Data
..........

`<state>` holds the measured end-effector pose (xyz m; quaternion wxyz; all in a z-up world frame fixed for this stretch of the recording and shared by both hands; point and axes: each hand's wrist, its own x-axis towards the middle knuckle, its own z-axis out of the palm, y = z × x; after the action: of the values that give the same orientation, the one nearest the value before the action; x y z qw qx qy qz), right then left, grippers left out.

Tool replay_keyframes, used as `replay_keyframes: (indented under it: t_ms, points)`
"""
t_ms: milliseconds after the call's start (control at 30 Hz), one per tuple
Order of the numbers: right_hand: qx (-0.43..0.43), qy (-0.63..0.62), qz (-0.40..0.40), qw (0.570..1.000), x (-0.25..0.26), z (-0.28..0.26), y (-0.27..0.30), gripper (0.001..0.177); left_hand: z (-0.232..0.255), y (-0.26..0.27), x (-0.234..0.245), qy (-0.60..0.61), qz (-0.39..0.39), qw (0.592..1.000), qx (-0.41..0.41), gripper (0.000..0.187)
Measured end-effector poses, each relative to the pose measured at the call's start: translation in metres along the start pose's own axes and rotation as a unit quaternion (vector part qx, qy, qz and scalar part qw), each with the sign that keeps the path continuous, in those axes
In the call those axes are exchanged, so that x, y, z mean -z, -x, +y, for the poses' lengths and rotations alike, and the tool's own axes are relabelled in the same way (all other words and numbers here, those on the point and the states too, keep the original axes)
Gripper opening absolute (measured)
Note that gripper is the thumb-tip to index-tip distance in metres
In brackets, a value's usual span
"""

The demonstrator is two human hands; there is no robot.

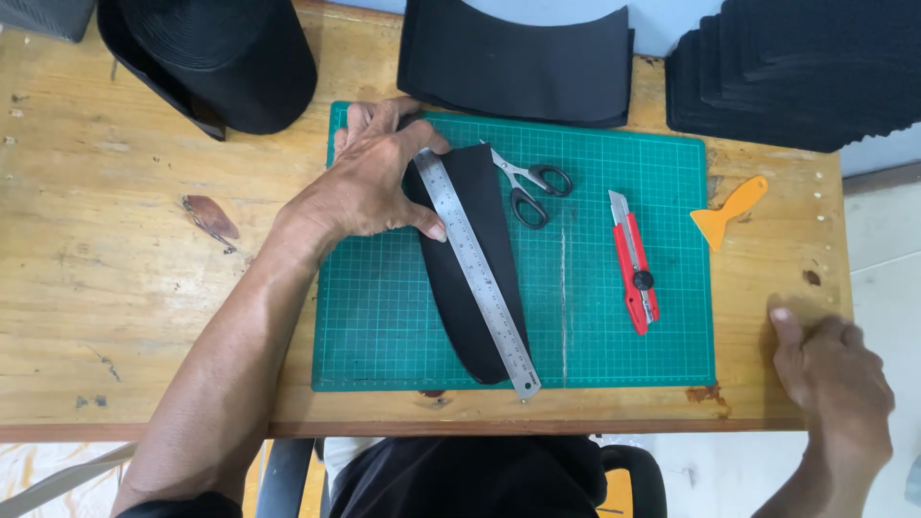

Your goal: Measure and cut black material using a ruler, utility knife, and scissors on a cutting mat

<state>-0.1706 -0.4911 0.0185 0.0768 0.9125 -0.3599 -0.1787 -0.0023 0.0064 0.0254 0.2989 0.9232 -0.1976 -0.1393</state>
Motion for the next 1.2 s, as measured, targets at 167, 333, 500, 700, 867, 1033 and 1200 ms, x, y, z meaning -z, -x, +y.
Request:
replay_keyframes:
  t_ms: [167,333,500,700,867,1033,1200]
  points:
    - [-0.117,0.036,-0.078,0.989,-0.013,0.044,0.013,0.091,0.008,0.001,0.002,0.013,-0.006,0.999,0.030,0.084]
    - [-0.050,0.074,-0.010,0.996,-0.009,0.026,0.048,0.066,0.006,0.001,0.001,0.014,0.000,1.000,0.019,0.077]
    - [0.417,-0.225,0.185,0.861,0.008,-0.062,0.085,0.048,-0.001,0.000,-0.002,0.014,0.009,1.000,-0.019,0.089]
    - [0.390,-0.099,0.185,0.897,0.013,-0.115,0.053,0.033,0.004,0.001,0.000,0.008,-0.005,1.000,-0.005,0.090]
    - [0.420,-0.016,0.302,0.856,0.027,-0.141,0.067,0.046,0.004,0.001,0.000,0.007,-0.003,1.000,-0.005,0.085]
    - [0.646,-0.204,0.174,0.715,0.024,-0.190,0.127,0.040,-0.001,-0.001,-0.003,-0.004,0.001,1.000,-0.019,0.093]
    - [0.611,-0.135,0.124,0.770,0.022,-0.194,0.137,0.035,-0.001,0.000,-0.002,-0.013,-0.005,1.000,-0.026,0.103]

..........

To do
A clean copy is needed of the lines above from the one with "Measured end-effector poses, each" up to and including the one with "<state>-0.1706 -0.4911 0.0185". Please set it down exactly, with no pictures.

Result
Measured end-effector poses, each relative to the pose measured at the call's start: translation in metres along the start pose's own axes and rotation as a unit quaternion (vector part qx, qy, qz and scalar part qw), each with the sign that keeps the path continuous, in those axes
In the call those axes are exchanged, so that x, y, z mean -z, -x, +y, for the poses' lengths and rotations alike, and the tool's own axes are relabelled in the same way (all other words and numbers here, those on the point and the states too, keep the original axes)
Gripper opening absolute (measured)
Note that gripper is the thumb-tip to index-tip distance in metres
In brackets, a value's usual span
"""

The demonstrator is two human hands; there is no robot.


Your goal: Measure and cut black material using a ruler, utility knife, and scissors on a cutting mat

<state>-0.1706 -0.4911 0.0185 0.0768 0.9125 -0.3599 -0.1787 -0.0023 0.0064 0.0254 0.2989 0.9232 -0.1976 -0.1393</state>

The required output has been given in full.